*ACTIVITY*.
Where a line below holds the string "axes", copy that line.

*INPUT DATA*.
◆ ◆ ◆ ◆ ◆

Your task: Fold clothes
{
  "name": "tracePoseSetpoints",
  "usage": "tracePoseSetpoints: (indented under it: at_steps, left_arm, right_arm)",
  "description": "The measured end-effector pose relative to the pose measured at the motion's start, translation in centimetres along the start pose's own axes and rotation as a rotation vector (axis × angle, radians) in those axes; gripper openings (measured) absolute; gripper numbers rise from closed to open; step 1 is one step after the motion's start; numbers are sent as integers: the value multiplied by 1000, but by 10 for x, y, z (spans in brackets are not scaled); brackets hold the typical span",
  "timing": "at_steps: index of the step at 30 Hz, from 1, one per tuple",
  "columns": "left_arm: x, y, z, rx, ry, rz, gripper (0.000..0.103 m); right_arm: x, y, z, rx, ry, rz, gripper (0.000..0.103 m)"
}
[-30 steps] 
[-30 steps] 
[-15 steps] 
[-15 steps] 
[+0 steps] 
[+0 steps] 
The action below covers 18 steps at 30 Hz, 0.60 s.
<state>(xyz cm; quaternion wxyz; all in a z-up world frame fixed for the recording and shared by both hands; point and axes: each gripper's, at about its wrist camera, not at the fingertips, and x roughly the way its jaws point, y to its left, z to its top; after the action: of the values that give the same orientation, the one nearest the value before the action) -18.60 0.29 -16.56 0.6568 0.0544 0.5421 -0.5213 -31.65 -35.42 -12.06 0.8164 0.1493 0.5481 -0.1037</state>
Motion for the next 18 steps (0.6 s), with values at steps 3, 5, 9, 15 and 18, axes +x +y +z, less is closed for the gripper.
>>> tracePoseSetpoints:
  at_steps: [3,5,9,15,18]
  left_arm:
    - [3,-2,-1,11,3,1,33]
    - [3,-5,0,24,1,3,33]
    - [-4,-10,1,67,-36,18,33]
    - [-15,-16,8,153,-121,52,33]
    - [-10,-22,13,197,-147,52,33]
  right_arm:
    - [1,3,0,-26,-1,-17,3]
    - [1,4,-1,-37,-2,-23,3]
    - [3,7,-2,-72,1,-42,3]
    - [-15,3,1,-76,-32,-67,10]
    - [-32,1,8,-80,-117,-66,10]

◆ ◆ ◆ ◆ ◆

*REPLY TO THE EXERCISE*.
  "description": "The measured end-effector pose relative to the pose measured at the motion's start, translation in centimetres along the start pose's own axes and rotation as a rotation vector (axis × angle, radians) in those axes; gripper openings (measured) absolute; gripper numbers rise from closed to open; step 1 is one step after the motion's start; numbers are sent as integers: the value multiplied by 1000, but by 10 for x, y, z (spans in brackets are not scaled); brackets hold the typical span",
<state>(xyz cm; quaternion wxyz; all in a z-up world frame fixed for the recording and shared by both hands; point and axes: each gripper's, at about its wrist camera, not at the fingertips, and x roughly the way its jaws point, y to its left, z to its top; after the action: of the values that give the same orientation, the one nearest the value before the action) -18.60 0.29 -16.56 0.6568 0.0544 0.5421 -0.5213 -31.65 -35.42 -12.06 0.8164 0.1493 0.5481 -0.1037</state>
Motion for the next 18 steps (0.6 s), with values at steps 3, 5, 9, 15 and 18, axes +x +y +z, less is closed for the gripper.

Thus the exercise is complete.